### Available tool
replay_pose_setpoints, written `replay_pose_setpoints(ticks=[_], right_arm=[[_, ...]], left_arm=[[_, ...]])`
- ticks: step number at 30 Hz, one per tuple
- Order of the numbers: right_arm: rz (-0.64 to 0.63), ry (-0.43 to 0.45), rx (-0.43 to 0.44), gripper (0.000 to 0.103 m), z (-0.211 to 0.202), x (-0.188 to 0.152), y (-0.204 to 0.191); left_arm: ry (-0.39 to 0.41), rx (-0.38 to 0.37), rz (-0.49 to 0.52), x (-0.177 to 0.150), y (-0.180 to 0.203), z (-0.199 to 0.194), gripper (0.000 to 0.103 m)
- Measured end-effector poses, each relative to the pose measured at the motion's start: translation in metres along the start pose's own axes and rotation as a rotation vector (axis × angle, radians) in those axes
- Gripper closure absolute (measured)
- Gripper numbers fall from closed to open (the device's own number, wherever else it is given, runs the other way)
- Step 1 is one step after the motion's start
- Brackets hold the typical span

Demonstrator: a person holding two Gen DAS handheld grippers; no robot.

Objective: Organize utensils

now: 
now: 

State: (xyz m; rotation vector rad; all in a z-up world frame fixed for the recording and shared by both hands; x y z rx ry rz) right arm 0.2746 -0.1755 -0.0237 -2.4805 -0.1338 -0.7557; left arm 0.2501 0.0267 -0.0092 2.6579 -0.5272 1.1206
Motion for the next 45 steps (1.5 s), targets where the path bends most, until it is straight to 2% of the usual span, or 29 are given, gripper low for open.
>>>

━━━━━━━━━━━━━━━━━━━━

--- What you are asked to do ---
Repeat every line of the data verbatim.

--- Reply ---
### Available tool
replay_pose_setpoints, written `replay_pose_setpoints(ticks=[_], right_arm=[[_, ...]], left_arm=[[_, ...]])`
- ticks: step number at 30 Hz, one per tuple
- Order of the numbers: right_arm: rz (-0.64 to 0.63), ry (-0.43 to 0.45), rx (-0.43 to 0.44), gripper (0.000 to 0.103 m), z (-0.211 to 0.202), x (-0.188 to 0.152), y (-0.204 to 0.191); left_arm: ry (-0.39 to 0.41), rx (-0.38 to 0.37), rz (-0.49 to 0.52), x (-0.177 to 0.150), y (-0.180 to 0.203), z (-0.199 to 0.194), gripper (0.000 to 0.103 m)
- Measured end-effector poses, each relative to the pose measured at the motion's start: translation in metres along the start pose's own axes and rotation as a rotation vector (axis × angle, radians) in those axes
- Gripper closure absolute (measured)
- Gripper numbers fall from closed to open (the device's own number, wherever else it is given, runs the other way)
- Step 1 is one step after the motion's start
- Brackets hold the typical span

Demonstrator: a person holding two Gen DAS handheld grippers; no robot.

Objective: Organize utensils

now: 
now: 

State: (xyz m; rotation vector rad; all in a z-up world frame fixed for the recording and shared by both hands; x y z rx ry rz) right arm 0.2746 -0.1755 -0.0237 -2.4805 -0.1338 -0.7557; left arm 0.2501 0.0267 -0.0092 2.6579 -0.5272 1.1206
Motion for the next 45 steps (1.5 s), targets where the path bends most, until it is straight to 2% of the usual span, or 29 are given, gripper low for open.
>>>

This answer is now finished.